Towels are an investment. When you run a business that relies on clean, fresh-smelling towels, it’s essential to find a way to prolong their life. Whether you own a spa, gym, hair salon or another business where clients come in contact with towels, you need to keep them looking good and smelling great. After all, the state of your towels speaks volumes about your business.
After a few wash cycles, towels can start to lose that wonderful, new soft towel feel. A few more, and they’re not as absorbent as they once were. Before you know it, it’s time to buy new towels all over again. Is there any way to avoid this?
Positive towel washing habits should be practiced the day your towels arrive. From that very first washing, you can ensure they’re around for a long time. From there, it’s important to maintain their upkeep. Although it may mean changing the way you do a few things, it’s actually not that difficult to keep your towels in excellent condition.
Businesses that use towels will always need fresh replacements, and Towel Super Center will always be there to refresh your stock of high-quality cotton towels. But our goal is to give you tips so that the daily wear and tear won’t exhaust your towel supply faster than it should.
If you’re wondering how to keep your towels soft and fluffy wash after wash, here’s some advice on the best way to wash your towels. The outcome is bright colors, plush feel and hard-working towels that are there when you need them.
How to Wash Towels for the First Time
Incredible towels require simple care, but it all starts on day one. Before using your brand-new bath towel, hand towel or washcloth, it’s important to wash them.
When your towels arrive, they may have been treated with silicone or another type of finish. This protects them from moisture while they’re being transported to your home or business. Once they’re in your hands, this finish has done its job, and it’s no longer required. If left unwashed, it will continue to block absorbency. Once you wash your towels for the first time, the finish is removed, and your towels are at their most absorbent.
Here are some more hints that will help make your initial towel wash a success:
- Check the Label: Most towels, like the ones you find at Towel Super Center, include a label along the edge with basic care instructions. They include washing temperature and drying recommendations. Following the directions on the label will ensure your towels won’t get damaged.

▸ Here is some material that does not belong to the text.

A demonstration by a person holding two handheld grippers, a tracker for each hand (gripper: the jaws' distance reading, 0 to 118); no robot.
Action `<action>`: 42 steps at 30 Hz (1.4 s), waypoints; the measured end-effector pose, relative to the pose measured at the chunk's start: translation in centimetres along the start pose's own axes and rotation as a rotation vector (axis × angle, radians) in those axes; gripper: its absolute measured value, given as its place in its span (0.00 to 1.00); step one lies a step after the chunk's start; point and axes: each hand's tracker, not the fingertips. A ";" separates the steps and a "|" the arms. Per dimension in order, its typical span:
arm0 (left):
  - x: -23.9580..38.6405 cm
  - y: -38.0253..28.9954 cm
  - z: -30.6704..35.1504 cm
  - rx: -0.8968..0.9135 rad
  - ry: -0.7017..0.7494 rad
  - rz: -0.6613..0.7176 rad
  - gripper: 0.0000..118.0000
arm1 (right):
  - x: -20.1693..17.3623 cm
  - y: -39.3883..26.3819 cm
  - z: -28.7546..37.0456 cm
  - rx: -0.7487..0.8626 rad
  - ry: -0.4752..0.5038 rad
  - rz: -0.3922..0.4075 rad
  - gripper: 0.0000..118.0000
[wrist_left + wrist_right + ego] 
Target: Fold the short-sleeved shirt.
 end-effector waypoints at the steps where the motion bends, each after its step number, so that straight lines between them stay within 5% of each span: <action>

- Separate White and Colored Towels: Although many people separate whites and coloreds in all their washings, this step is especially important during that first wash. New towels can transfer their dye more easily, which could ruin the beautiful crisp color of your new white towels. After all, an extra load of wash never hurt anyone.
- Give Them Their Own Load: Especially for that initial wash, don’t add any other clothes or other items to your towel laundry load. As we mentioned, the dyes are still new and could transfer, ruining your favorite blouse.
- Set Colors With White Vinegar: For the first few washes, use half the amount of detergent you would normally use and add about one half to a cup of white vinegar. Vinegar will not only help the cleaning process, but it’s also useful for setting the colors.
- Warm Water: For the first few washings, it’s good to use warm water instead of hot, unless the label on your towels specifically says not to.
Temperature for Washing Towels
Not all towels should be washed at the same temperature. This subtle decision can have an incredible impact on your towels’ color, softness and even how long they last. Most towels have a label with a recommended temperature. The hotter the water, the better it will clean. Your goal is to choose the hottest water setting possible that won’t damage or fade your towels.
Here are the basic rules of thumb when choosing what temperature to wash your towels in:
- Whites or Light Colors: Hot water helps keep these light-colored towels staying bright.
- Colored or Dark Colors: Warm water is best for colored towels, as hot water can make the colors bleed or lead to fading.
- Decorative, Microfiber or Delicate Fabrics: Although warm water is more effective if these towels are soiled, cold water is better to maintain the integrity of the fabrics.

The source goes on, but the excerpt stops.